● **WORK TO COMPLETE**
Starting from the line with "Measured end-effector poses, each" and going up to and including the line with "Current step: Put", copy the listing below exactly. Leave all images out.

● **SUPPLIED MATERIAL**
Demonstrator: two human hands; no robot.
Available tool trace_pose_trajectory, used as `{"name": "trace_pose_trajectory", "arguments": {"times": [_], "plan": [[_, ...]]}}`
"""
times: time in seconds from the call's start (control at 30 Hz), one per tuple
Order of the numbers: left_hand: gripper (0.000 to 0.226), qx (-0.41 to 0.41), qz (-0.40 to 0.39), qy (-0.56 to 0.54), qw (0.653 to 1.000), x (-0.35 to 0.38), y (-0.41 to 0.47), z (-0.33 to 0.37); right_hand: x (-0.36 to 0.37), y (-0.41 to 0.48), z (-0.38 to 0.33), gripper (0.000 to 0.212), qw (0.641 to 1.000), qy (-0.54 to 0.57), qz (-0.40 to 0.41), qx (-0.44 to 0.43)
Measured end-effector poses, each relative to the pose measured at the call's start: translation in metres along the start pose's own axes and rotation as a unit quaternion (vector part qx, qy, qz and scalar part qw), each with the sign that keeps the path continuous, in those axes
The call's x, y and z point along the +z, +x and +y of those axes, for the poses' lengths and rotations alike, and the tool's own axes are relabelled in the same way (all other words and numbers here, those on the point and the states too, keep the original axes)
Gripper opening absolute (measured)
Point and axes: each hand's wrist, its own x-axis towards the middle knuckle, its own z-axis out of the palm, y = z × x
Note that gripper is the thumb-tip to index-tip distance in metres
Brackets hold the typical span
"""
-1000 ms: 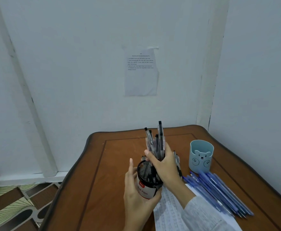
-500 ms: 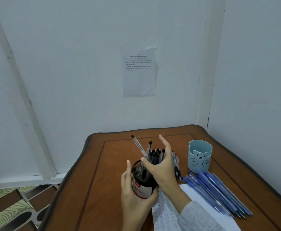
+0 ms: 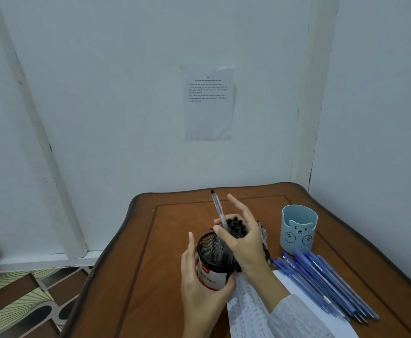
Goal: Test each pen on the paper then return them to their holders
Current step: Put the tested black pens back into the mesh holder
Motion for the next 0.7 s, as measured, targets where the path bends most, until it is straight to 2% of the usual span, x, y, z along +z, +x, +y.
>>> {"name": "trace_pose_trajectory", "arguments": {"times": [0.1,0.2,0.37,0.47,0.6,0.7], "plan": [[0.118,-0.002,0.001,-0.012,1.000,0.000,0.000,0.001,-0.003,0.007,0.002,0.068,0.999,0.031,0.012,-0.001],[0.118,-0.011,0.003,-0.017,1.000,0.001,0.000,0.000,-0.003,0.018,-0.001,0.059,0.998,0.051,0.028,0.009],[0.120,-0.032,0.019,-0.039,0.999,0.000,0.000,0.000,-0.002,0.019,-0.005,0.038,1.000,-0.022,-0.013,-0.006],[0.120,-0.031,0.020,-0.033,0.999,-0.001,0.001,-0.001,0.000,0.021,-0.002,0.032,0.999,-0.043,0.023,-0.008],[0.121,-0.034,0.015,-0.026,0.999,-0.002,0.000,0.000,0.004,0.030,-0.007,0.017,0.997,0.038,0.060,0.016],[0.121,-0.033,0.015,-0.030,0.999,-0.002,0.000,0.004,0.002,0.033,-0.016,0.018,0.995,0.078,0.067,0.015]]}}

● **FINISHED TASK**
Measured end-effector poses, each relative to the pose measured at the call's start: translation in metres along the start pose's own axes and rotation as a unit quaternion (vector part qx, qy, qz and scalar part qw), each with the sign that keeps the path continuous, in those axes
The call's x, y and z point along the +z, +x and +y of those axes, for the poses' lengths and rotations alike, and the tool's own axes are relabelled in the same way (all other words and numbers here, those on the point and the states too, keep the original axes)
Gripper opening absolute (measured)
Point and axes: each hand's wrist, its own x-axis towards the middle knuckle, its own z-axis out of the palm, y = z × x
Note that gripper is the thumb-tip to index-tip distance in metres
Brackets hold the typical span
"""
-1000 ms: 
-500 ms: 
+0 ms: 
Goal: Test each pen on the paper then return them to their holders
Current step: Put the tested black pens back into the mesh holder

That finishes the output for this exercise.